----- Exercise data -----
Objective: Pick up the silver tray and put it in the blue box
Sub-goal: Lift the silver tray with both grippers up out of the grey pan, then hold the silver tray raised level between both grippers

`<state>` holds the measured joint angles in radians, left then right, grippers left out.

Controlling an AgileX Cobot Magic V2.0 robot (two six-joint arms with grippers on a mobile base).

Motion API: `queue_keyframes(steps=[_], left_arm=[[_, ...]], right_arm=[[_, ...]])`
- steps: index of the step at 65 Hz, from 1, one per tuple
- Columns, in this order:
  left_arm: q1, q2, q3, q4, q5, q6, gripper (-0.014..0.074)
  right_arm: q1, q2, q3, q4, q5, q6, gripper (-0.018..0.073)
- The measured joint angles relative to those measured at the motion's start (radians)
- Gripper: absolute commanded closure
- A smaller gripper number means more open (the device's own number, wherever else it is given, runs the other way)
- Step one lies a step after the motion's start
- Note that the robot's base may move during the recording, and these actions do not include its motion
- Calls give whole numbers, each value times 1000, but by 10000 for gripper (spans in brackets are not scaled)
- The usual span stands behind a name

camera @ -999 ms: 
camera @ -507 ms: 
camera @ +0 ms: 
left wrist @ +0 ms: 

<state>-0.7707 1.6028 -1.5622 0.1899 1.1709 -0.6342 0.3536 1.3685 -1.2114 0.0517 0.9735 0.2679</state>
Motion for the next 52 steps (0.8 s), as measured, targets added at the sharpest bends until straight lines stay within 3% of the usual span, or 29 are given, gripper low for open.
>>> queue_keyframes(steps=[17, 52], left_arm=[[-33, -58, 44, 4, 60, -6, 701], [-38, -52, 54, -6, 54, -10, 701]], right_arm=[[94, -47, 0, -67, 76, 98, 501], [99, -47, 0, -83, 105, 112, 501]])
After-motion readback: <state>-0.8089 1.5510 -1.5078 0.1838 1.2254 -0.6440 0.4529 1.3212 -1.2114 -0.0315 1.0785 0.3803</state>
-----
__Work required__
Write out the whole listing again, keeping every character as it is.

__Completed exercise__
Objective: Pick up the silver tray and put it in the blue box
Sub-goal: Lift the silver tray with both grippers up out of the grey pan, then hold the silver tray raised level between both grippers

`<state>` holds the measured joint angles in radians, left then right, grippers left out.

Controlling an AgileX Cobot Magic V2.0 robot (two six-joint arms with grippers on a mobile base).

Motion API: `queue_keyframes(steps=[_], left_arm=[[_, ...]], right_arm=[[_, ...]])`
- steps: index of the step at 65 Hz, from 1, one per tuple
- Columns, in this order:
  left_arm: q1, q2, q3, q4, q5, q6, gripper (-0.014..0.074)
  right_arm: q1, q2, q3, q4, q5, q6, gripper (-0.018..0.073)
- The measured joint angles relative to those measured at the motion's start (radians)
- Gripper: absolute commanded closure
- A smaller gripper number means more open (the device's own number, wherever else it is given, runs the other way)
- Step one lies a step after the motion's start
- Note that the robot's base may move during the recording, and these actions do not include its motion
- Calls give whole numbers, each value times 1000, but by 10000 for gripper (spans in brackets are not scaled)
- The usual span stands behind a name

camera @ -999 ms: 
camera @ -507 ms: 
camera @ +0 ms: 
left wrist @ +0 ms: 

<state>-0.7707 1.6028 -1.5622 0.1899 1.1709 -0.6342 0.3536 1.3685 -1.2114 0.0517 0.9735 0.2679</state>
Motion for the next 52 steps (0.8 s), as measured, targets added at the sharpest bends until straight lines stay within 3% of the usual span, or 29 are given, gripper low for open.
>>> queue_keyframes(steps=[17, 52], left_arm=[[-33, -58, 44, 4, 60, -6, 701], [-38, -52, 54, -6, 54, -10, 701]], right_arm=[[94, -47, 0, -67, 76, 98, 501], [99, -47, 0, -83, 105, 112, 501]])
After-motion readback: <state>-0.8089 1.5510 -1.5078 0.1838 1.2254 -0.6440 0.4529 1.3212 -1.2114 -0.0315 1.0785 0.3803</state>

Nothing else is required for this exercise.